Investing is something that people are usually afraid to do because to them it is some sort of gambling and they’d rather not have a lot that to literally lose some that they may regret in the long run. Turns out that there are tons of myths and lies that people usually believe in when it comes to investing, and there are even some that make the biggest mistakes.
Based on a recent poll, it was revealed that there are now only 54 percent of Americans who are investing in the stock market. That is a major downfall from the 62 percent from 10 years ago. When people talk about it, one of the most common things that being pointed at is the fact that investing is just way too risky.

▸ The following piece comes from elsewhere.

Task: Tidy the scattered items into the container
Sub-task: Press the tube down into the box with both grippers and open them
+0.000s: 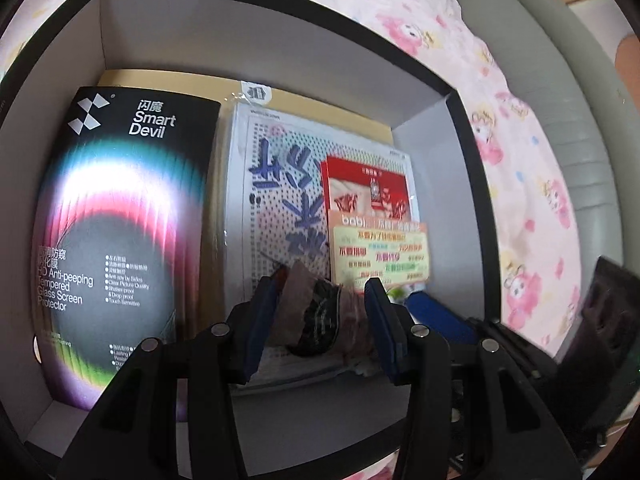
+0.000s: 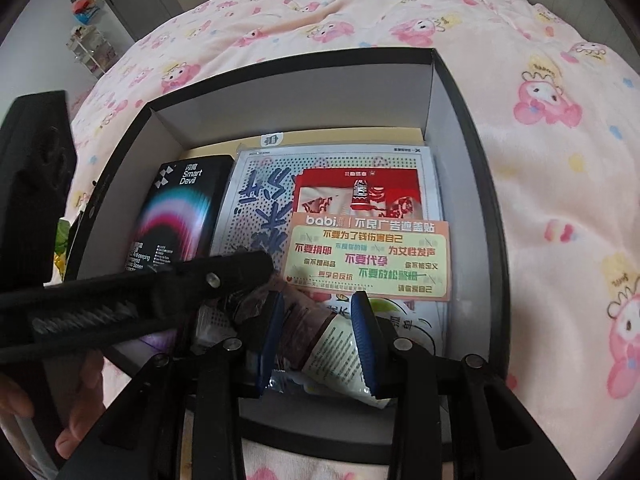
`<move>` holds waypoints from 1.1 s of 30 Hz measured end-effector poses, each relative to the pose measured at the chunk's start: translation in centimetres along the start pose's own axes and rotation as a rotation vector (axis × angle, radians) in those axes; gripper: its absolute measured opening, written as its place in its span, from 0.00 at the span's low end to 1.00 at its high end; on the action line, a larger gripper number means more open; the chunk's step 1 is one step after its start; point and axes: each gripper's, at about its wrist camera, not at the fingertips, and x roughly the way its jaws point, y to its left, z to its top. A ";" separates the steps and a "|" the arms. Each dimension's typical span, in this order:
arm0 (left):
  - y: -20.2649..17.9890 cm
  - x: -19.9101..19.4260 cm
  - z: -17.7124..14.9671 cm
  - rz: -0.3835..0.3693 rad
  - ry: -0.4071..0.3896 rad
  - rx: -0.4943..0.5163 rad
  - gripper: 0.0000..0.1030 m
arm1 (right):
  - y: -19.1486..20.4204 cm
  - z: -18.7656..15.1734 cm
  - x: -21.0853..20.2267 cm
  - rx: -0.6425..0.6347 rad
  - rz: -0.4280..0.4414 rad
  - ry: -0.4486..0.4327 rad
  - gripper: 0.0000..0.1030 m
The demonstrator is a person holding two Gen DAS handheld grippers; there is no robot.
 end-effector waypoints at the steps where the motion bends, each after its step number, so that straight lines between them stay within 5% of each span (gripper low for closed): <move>1: -0.2 -0.1 -0.2 0.008 0.005 0.011 0.44 | 0.0 -0.1 -0.3 0.005 -0.003 -0.010 0.30; 9: -1.1 -1.6 1.0 0.007 -0.089 0.047 0.36 | -1.1 0.3 -2.3 0.074 0.020 -0.098 0.30; 15: -3.1 0.3 1.4 0.056 -0.064 0.123 0.23 | -1.9 0.8 -2.1 0.106 0.004 -0.098 0.30; 24: -1.3 1.2 -0.6 -0.018 0.036 0.054 0.23 | -0.2 -0.9 -2.2 0.037 -0.047 -0.098 0.35; 33: -1.9 -1.9 -1.5 -0.026 -0.069 0.104 0.24 | -0.5 -1.1 -2.9 0.067 -0.030 -0.126 0.35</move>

This may be a fact but what most people don’t realize is that even if it can be risky, the stocks don’t ever stay down. That’s one of the most important parts that are usually stopping people from taking risks, what they don’t realize is that in the long run, they could earn so much more than they will lose.
For instance, you have invested $100 in the S&P 500 back in 1928, no matter how many times there has been a crisis, you would still be able to let it grow and end up having about half a million dollars this year because of the average annual rate of return that is almost 10 percent.
Another worry that people usually have is that they will definitely lose all their money, which may be a lie since the said investment is something they know nothing about.
Financial experts believe that investing may only lead to you losing all your money is when you invest all of it at once on something that you are clueless about. This leads to another excuse from people who don’t want to invest, and that is because most people believe that investing is something that is so complicated.
Experts say that people find it very difficult to get into investing because they feel intimidated by it since they don’t know much. Some people even think that the people in Wall Street speak a different language, but the truth is that you don’t necessarily need to be a financial analyst in order to invest.
Mistakes On Investing
People may have their own reasons when it comes to investing or not investing, but then there are also those who make mistakes and decides to stop instead of learning from them before moving forward. It turns out that even some of the most successful people made major investment mistakes back in the day.
Just like one of the richest men alive, Warren Buffet, who now has about 75 billion under his name. In an interview with Buffet a couple of years ago, he admitted that when he invested on his current company, Berkshire Hathaway, it cost him $200 million which is not something he was very proud of. Buffet even said that he considers it as one of the worst investments he has ever made, but he obviously didn’t give up on it since he has been the company’s CEO for more than fifty years now.
Experts believe that one of the biggest mistakes new investors make is usually with the fact that they don’t have a plan. Keep in mind that it is best to spend so much time planning your financial future than your holiday vacation. What you can do is to create a plan that can be based on the mathematical expectancy so that you are investing and not unintentionally gambling.
Take time to study what you are getting yourself into before you actually make a move. Gamblers usually just put their money on the bet in the hopes that they will win, so that is something that you wouldn’t want to do. By simply being aware of what is going on with the stock market and how everything works, can totally change your views on investing. That is why most people believe that those who don’t know how to take such intelligent risks, can’t exactly get to where they want to be. That same goes to people who want to get rich.